TIL the Guns N' Roses hit song Sweet Child o' Mine came under controversy in 2015 when a very similar sounding track by a lesser known Australian rock band was discovered to have been released six years prior. Upon hearing the song, GnR's bassist, Duff McKagan, called the similarities "stunning."

...A young Englishman gave me, as a personal experience, a story of a body-snatching episode in deep snow, perpetrated in some lonely prairie-town and culminating in purest horror. To get it out of the system I wrote it detailedly, and it came away just a shade too good; too well-balanced; too slick. I put it aside, not that I was actively uneasy about it, but I wanted to make sure. Months passed, and I started a tooth which I took to the dentist in the little American town near 'Naulakha.' I had to wait a while in his parlour, where I found a file of bound Harper's Magazines--say six hundred pages to the volume--dating from the 'fifties.
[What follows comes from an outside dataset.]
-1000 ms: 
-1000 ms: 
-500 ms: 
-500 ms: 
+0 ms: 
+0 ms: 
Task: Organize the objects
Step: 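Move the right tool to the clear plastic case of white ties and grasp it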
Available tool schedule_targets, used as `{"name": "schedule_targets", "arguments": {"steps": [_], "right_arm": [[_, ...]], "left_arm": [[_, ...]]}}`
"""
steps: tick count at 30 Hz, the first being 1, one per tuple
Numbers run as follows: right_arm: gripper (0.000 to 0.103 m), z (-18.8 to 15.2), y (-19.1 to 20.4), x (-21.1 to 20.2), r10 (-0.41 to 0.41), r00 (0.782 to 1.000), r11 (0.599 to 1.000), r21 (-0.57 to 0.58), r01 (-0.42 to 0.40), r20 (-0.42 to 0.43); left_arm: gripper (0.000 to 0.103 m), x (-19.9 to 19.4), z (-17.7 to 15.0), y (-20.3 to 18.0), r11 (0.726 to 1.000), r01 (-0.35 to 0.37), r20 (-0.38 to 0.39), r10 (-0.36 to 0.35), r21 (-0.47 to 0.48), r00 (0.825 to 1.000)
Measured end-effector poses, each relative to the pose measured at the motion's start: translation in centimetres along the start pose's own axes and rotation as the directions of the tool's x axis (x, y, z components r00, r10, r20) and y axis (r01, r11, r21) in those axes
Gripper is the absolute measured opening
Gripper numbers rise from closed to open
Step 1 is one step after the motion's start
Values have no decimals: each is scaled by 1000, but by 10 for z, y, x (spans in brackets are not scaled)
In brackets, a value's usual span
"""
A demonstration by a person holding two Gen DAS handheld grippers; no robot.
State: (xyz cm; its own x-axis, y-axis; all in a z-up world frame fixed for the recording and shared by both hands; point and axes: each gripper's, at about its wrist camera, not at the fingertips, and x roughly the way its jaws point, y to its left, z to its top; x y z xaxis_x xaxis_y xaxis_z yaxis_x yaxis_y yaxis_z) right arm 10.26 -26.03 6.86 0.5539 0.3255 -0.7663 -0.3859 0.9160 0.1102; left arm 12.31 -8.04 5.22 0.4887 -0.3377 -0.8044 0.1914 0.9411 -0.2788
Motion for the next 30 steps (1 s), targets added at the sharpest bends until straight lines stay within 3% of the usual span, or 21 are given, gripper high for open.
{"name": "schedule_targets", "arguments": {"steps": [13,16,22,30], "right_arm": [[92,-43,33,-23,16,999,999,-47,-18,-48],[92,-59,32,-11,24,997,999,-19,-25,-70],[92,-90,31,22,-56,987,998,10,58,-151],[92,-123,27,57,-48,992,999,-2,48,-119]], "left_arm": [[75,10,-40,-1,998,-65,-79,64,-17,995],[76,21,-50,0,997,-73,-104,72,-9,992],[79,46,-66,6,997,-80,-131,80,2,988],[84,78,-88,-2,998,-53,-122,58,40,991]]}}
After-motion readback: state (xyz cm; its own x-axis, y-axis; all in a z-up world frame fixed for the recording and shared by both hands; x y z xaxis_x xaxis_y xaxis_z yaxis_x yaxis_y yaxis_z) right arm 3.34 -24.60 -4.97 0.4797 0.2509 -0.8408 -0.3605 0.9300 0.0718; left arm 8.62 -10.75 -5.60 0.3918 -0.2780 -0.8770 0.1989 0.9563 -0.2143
I picked up one, and read as undistractedly as the tooth permitted. There I found my tale, identical in every mark--frozen ground, frozen corpse stiff in its fur robes in the buggy--the inn-keeper offering it a drink--and so on to the ghastly end. Had I published that tale, what could have saved me from the charge of deliberate plagiarism? Note here. Always, in our trade, look a gift horse at both ends and in the middle. He may throw you.